- Brief -
The expected answer is every line of the material, reproduced exactly.
**** The data
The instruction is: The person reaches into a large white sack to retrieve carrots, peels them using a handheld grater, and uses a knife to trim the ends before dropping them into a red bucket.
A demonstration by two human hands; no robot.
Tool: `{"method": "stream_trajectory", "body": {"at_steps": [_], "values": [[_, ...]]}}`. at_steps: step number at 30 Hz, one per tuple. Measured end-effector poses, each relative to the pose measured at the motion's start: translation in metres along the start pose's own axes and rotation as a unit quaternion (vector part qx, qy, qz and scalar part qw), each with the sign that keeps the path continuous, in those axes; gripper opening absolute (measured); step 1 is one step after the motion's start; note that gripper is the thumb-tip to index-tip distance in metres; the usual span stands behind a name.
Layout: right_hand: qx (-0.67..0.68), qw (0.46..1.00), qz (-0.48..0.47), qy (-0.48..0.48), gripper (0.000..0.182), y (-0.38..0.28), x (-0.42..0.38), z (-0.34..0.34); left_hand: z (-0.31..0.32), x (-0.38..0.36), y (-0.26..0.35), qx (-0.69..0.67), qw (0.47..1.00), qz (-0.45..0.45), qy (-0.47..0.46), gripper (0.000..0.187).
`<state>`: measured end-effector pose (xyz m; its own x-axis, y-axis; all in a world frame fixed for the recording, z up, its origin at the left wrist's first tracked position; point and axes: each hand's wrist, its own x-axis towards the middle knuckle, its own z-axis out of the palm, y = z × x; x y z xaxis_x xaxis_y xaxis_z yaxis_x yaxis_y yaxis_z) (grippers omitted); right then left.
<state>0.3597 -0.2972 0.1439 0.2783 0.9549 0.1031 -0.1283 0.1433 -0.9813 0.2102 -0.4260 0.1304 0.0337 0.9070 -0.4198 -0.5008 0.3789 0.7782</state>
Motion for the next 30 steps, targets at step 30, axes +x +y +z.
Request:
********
- Expected output -
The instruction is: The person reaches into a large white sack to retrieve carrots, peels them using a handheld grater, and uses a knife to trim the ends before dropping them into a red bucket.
A demonstration by two human hands; no robot.
Tool: `{"method": "stream_trajectory", "body": {"at_steps": [_], "values": [[_, ...]]}}`. at_steps: step number at 30 Hz, one per tuple. Measured end-effector poses, each relative to the pose measured at the motion's start: translation in metres along the start pose's own axes and rotation as a unit quaternion (vector part qx, qy, qz and scalar part qw), each with the sign that keeps the path continuous, in those axes; gripper opening absolute (measured); step 1 is one step after the motion's start; note that gripper is the thumb-tip to index-tip distance in metres; the usual span stands behind a name.
Layout: right_hand: qx (-0.67..0.68), qw (0.46..1.00), qz (-0.48..0.47), qy (-0.48..0.48), gripper (0.000..0.182), y (-0.38..0.28), x (-0.42..0.38), z (-0.34..0.34); left_hand: z (-0.31..0.32), x (-0.38..0.36), y (-0.26..0.35), qx (-0.69..0.67), qw (0.47..1.00), qz (-0.45..0.45), qy (-0.47..0.46), gripper (0.000..0.187).
`<state>`: measured end-effector pose (xyz m; its own x-axis, y-axis; all in a world frame fixed for the recording, z up, its origin at the left wrist's first tracked position; point and axes: each hand's wrist, its own x-axis towards the middle knuckle, its own z-axis out of the palm, y = z × x; x y z xaxis_x xaxis_y xaxis_z yaxis_x yaxis_y yaxis_z) (grippers omitted); right then left.
<state>0.3597 -0.2972 0.1439 0.2783 0.9549 0.1031 -0.1283 0.1433 -0.9813 0.2102 -0.4260 0.1304 0.0337 0.9070 -0.4198 -0.5008 0.3789 0.7782</state>
Motion for the next 30 steps, targets at step 30, axes +x +y +z.
Request:

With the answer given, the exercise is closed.